= YOUR OBJECTIVE =
Each line of the records that includes "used" should be found and copied.

= DATA EXCERPTS =
════════════════

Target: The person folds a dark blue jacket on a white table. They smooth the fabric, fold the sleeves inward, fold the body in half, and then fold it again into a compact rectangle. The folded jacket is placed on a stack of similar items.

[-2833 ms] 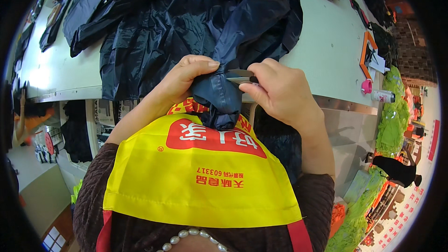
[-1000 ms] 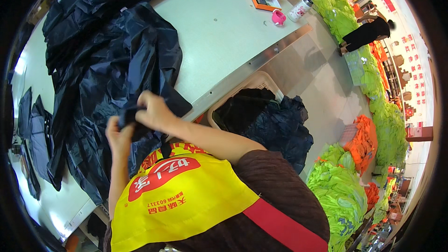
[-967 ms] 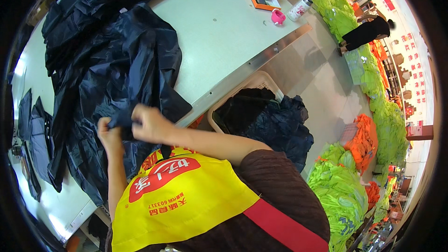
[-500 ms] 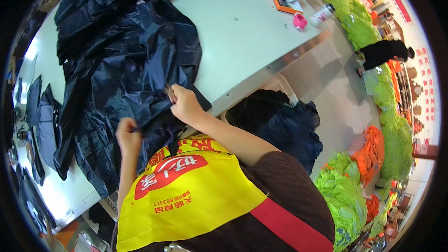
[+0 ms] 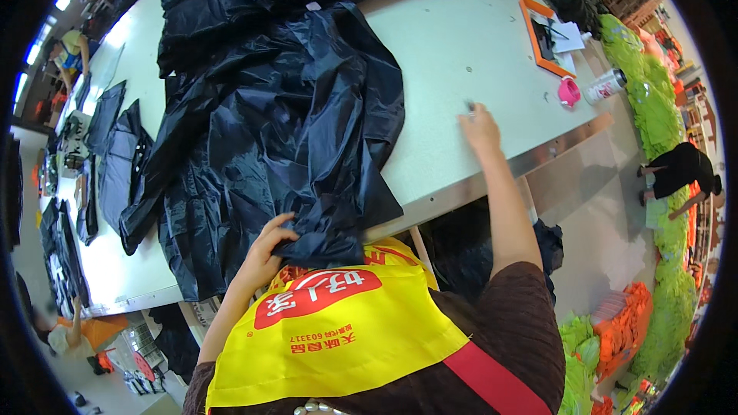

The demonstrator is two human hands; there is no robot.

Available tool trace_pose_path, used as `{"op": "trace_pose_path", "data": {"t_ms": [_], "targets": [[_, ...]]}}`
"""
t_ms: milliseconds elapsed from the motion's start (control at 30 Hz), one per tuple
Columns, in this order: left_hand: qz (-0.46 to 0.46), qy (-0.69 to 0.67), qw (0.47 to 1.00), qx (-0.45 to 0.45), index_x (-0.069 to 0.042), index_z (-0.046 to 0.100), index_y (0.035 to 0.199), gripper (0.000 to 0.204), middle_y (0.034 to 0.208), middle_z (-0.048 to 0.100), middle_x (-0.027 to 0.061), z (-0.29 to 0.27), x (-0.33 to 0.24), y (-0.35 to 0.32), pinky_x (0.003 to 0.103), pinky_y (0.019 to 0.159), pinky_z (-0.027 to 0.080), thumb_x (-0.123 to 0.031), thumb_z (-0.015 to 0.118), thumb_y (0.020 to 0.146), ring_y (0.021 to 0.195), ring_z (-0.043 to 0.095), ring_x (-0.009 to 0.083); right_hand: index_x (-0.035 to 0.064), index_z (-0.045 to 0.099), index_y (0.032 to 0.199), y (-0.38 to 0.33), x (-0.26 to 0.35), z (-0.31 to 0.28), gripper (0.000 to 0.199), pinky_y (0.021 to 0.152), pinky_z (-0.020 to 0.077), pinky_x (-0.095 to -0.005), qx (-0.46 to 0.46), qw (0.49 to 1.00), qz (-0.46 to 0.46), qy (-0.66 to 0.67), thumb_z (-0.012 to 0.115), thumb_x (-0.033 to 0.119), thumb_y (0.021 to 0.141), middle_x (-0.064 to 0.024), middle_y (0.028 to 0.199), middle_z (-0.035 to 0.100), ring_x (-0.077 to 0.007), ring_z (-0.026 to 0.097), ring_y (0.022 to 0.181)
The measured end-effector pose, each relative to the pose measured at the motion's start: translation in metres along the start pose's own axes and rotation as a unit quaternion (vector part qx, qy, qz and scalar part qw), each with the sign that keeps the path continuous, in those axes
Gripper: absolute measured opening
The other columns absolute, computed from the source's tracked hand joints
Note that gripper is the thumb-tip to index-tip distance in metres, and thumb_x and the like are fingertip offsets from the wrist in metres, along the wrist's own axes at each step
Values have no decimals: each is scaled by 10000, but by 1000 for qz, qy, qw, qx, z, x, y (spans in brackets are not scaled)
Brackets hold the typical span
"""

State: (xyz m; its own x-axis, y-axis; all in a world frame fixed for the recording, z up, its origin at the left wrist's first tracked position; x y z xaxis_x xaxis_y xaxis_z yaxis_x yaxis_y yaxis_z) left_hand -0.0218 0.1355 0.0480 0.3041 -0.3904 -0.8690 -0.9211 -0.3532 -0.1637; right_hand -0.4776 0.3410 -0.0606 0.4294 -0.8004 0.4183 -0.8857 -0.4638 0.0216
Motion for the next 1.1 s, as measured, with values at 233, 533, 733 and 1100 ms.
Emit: {"op": "trace_pose_path", "data": {"t_ms": [233, 533, 733, 1100], "targets": [[-353, 137, 922, 77, -65, 675, 1014, 487, 1231, 568, 166, -54, 70, -148, 345, 1021, 379, 174, 397, 693, 1159, 526, 329, -4, 429, 1317, 57, 22, 17, 716, 972, 395, -427, -53, 993, -87, -51, 609, 478, 820, -259, 1289, 471, -379, 469, 1185], [-580, 335, 728, 148, -140, 702, 974, 262, 1165, 610, 154, -112, 145, -286, 388, 887, 487, -195, 540, 776, 1022, 615, 306, 25, 335, 1378, -30, 266, 126, 849, 985, 397, -408, 250, 856, -205, 403, 687, 476, 750, -275, 1372, 371, -367, 405, 1260], [-106, -3, 994, -29, -25, 407, 1350, 820, 1381, 424, 150, -75, -70, -82, 344, 1104, 230, -2, 608, 554, 1328, 346, 285, 13, 483, 1194, -173, 297, 166, 456, 934, 417, -373, 235, 849, -171, 441, 658, 93, 780, -212, 1117, 583, -365, 544, 1082], [-122, 260, 952, -105, -128, 603, 1125, 552, 1079, 579, 78, 8, 63, -149, 383, 914, 395, -112, 756, 594, 1065, 505, 289, 33, 482, 1285, -282, 281, 28, 517, 921, 452, -397, 630, 568, -530, 6, 615, 259, 839, -264, 1177, 563, -337, 592, 1037]]}}
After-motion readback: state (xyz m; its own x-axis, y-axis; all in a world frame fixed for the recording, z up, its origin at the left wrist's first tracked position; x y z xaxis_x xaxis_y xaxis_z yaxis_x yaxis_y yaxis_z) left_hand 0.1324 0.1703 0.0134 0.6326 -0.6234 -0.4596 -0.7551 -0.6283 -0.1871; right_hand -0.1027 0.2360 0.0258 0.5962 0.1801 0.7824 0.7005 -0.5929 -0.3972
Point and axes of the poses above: each hand's wrist, its own y-axis towards the middle knuckle, its own z-axis out of the palm, x = y × z, the point moved 1 cm from there along y, towards the middle knuckle
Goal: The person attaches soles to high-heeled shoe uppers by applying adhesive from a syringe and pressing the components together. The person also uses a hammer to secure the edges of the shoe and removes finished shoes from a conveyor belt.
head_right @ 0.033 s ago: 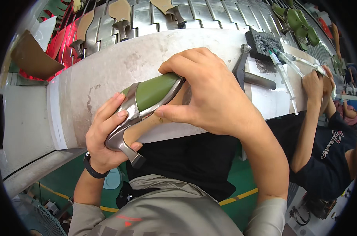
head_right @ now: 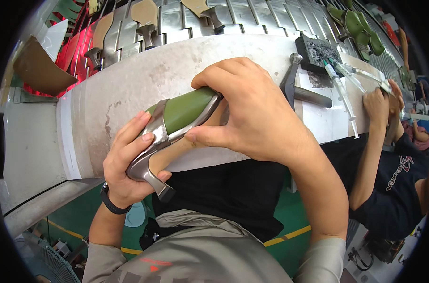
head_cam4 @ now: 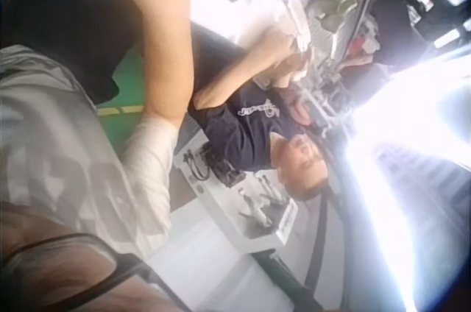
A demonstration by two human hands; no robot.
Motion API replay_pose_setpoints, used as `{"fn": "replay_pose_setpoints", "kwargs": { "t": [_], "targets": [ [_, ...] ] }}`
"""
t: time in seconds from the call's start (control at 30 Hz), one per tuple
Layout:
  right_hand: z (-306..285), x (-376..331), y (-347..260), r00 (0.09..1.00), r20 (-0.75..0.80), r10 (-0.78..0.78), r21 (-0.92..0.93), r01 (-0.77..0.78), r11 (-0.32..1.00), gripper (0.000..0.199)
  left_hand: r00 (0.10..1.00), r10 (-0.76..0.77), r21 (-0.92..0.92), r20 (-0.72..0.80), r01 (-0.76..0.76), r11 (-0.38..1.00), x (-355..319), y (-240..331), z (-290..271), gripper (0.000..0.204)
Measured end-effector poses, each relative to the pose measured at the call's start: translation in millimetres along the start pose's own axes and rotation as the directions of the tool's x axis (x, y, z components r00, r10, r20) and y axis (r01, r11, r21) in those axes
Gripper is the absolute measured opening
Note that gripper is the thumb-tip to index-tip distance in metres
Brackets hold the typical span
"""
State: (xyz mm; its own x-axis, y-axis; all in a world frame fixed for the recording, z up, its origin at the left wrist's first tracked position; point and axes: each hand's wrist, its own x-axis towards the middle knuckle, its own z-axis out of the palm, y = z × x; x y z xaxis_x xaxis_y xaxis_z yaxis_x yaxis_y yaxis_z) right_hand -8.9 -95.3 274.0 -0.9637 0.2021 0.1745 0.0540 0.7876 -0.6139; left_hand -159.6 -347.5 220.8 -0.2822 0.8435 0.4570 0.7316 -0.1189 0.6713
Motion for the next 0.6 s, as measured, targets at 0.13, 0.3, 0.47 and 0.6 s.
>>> {"fn": "replay_pose_setpoints", "kwargs": {
  "t": [0.13,0.3,0.47,0.6],
  "targets": [
    [-2,8,-4,0.996,0.086,0.031,-0.037,-0.028,0.999,0.06,1.0,-0.006,-0.005,0.003,0.006,1.0,0,2,-1,0.066],
    [-4,28,-16,0.956,0.266,0.122,-0.183,-0.074,0.98,0.058,1.0,0.0,-0.008,-0.016,0.0,1.0,-2,2,-2,0.065],
    [0,50,-23,0.926,0.369,0.076,-0.067,-0.055,0.996,0.059,0.999,0.022,-0.002,-0.037,-0.022,1.0,-5,1,-1,0.065],
    [10,63,-34,0.94,0.341,-0.035,-0.038,0.051,0.998,0.059,0.998,0.042,-0.005,-0.046,-0.042,0.999,-5,0,-1,0.064]
  ]
}}
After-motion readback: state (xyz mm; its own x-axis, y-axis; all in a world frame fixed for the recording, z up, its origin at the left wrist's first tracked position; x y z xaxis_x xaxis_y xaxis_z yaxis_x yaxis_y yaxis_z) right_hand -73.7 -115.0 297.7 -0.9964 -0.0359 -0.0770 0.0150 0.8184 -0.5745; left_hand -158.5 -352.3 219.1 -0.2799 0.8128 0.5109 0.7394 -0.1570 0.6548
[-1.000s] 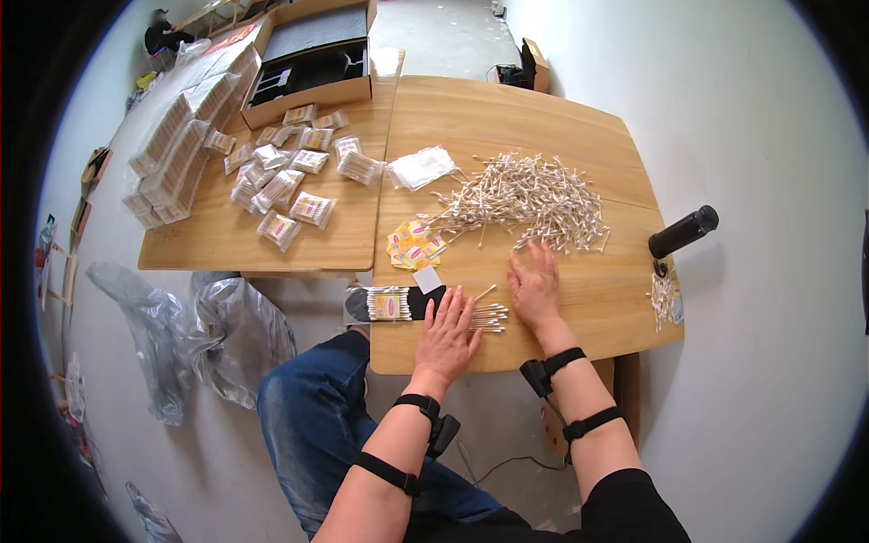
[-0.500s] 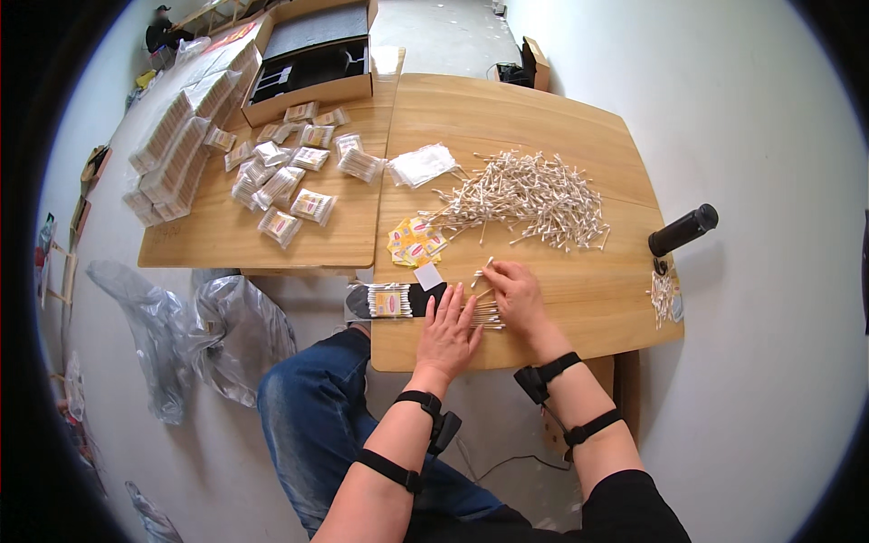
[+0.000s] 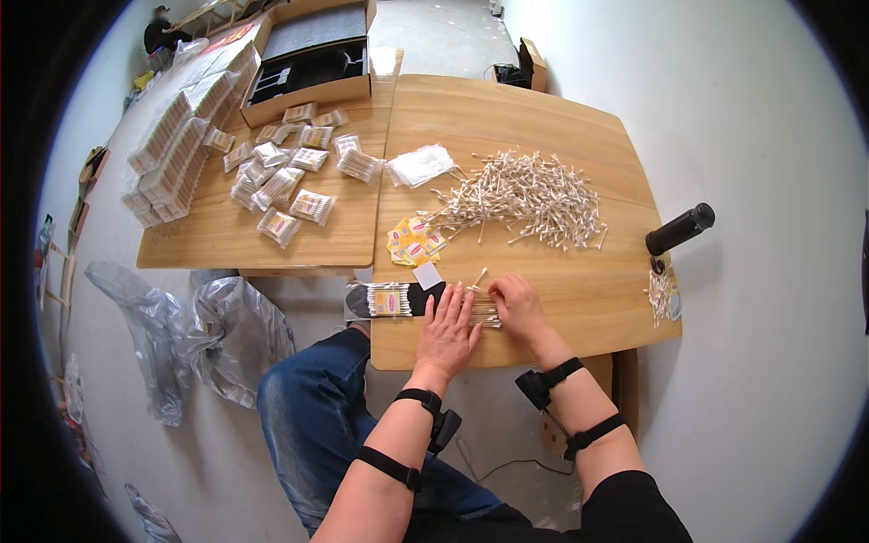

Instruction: Arranging and packaging individual medical swabs into plastic packets.

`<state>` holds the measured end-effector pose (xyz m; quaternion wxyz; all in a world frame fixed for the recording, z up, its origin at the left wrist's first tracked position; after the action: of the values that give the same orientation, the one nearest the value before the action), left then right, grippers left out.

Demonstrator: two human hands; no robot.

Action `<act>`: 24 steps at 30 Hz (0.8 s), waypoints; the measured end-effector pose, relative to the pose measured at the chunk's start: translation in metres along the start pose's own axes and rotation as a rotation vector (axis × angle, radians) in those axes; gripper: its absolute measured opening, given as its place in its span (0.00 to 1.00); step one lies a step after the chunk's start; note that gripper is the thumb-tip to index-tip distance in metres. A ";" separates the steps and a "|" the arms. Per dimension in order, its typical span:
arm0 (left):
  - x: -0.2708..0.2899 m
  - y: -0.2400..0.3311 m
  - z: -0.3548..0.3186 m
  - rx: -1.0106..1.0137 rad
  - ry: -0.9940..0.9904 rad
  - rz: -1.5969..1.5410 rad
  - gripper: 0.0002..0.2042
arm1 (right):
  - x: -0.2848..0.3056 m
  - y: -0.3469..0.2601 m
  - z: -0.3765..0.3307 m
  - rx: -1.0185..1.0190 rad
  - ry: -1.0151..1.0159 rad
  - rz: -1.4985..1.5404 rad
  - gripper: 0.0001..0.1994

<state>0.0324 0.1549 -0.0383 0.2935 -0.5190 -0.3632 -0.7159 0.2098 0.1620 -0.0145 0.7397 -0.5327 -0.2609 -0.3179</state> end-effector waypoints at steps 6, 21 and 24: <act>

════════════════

= WRITTEN REPLY =
Available tool trace_pose_path, used as `{"op": "trace_pose_path", "data": {"t_ms": [_], "targets": [[_, ...]]}}`
Motion API replay_pose_setpoints, used as `{"fn": "replay_pose_setpoints", "kwargs": { "t": [_], "targets": [ [_, ...] ] }}`

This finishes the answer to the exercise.